### Assignment
Gather the lines from the material that contain "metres".
========================================================================
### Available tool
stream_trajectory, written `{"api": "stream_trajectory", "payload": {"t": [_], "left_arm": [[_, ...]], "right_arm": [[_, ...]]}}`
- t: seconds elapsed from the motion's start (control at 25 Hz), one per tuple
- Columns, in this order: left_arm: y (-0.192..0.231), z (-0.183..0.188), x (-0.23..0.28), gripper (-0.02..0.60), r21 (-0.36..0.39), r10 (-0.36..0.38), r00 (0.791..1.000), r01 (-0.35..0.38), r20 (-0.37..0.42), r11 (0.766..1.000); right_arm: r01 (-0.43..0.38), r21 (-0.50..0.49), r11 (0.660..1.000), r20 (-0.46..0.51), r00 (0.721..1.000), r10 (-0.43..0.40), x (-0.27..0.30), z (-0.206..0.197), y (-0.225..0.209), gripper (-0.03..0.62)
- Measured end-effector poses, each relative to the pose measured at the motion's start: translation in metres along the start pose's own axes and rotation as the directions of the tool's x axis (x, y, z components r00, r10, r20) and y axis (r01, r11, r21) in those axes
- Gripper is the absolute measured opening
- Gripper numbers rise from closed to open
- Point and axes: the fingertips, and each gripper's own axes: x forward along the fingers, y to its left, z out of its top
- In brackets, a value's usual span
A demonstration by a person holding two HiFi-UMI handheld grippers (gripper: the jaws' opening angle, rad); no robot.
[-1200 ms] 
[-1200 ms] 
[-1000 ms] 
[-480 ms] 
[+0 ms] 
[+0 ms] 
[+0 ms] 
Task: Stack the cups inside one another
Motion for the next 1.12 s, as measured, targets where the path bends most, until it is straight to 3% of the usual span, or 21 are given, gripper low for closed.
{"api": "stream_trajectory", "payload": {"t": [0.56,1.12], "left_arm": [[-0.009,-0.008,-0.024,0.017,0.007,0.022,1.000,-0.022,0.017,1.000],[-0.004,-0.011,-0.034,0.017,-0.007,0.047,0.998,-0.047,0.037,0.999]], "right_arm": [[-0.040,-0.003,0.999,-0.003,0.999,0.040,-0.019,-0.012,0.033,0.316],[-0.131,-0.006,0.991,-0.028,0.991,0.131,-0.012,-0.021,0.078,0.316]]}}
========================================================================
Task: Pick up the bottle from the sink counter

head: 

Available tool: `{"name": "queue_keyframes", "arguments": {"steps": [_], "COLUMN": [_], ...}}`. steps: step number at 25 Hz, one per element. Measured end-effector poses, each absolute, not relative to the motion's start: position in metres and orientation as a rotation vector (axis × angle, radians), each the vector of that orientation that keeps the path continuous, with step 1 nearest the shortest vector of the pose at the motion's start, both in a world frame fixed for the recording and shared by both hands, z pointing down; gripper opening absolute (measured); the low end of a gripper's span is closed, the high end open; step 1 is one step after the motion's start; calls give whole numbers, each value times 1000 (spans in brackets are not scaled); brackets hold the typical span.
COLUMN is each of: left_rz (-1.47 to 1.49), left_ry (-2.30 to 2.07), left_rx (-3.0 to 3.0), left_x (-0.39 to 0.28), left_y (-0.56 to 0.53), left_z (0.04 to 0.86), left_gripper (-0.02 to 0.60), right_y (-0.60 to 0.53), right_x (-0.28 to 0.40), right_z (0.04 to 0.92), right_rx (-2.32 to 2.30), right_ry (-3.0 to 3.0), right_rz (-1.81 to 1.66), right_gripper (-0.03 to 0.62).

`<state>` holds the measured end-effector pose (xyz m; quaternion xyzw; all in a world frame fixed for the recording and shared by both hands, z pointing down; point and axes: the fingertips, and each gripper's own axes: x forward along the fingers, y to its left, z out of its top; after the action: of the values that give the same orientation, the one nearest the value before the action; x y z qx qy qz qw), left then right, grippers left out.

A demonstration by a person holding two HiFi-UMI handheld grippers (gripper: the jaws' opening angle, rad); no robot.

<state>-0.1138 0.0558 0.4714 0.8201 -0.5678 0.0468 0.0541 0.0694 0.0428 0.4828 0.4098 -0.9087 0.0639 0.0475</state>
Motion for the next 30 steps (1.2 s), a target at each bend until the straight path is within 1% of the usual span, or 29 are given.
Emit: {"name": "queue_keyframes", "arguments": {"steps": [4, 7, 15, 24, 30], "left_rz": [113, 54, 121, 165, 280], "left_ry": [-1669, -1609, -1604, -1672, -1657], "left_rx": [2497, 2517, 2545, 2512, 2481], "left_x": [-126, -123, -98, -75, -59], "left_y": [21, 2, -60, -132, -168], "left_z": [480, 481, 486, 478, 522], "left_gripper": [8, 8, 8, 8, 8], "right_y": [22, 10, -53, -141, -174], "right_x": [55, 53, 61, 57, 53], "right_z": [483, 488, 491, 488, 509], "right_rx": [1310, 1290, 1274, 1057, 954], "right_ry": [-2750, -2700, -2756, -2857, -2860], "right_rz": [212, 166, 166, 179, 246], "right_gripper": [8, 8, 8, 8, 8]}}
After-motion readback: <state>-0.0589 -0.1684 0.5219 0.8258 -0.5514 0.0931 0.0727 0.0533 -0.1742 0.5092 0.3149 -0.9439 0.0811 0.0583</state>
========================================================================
### Response to this task
- Measured end-effector poses, each relative to the pose measured at the motion's start: translation in metres along the start pose's own axes and rotation as the directions of the tool's x axis (x, y, z components r00, r10, r20) and y axis (r01, r11, r21) in those axes
Available tool: `{"name": "queue_keyframes", "arguments": {"steps": [_], "COLUMN": [_], ...}}`. steps: step number at 25 Hz, one per element. Measured end-effector poses, each absolute, not relative to the motion's start: position in metres and orientation as a rotation vector (axis × angle, radians), each the vector of that orientation that keeps the path continuous, with step 1 nearest the shortest vector of the pose at the motion's start, both in a world frame fixed for the recording and shared by both hands, z pointing down; gripper opening absolute (measured); the low end of a gripper's span is closed, the high end open; step 1 is one step after the motion's start; calls give whole numbers, each value times 1000 (spans in brackets are not scaled); brackets hold the typical span.

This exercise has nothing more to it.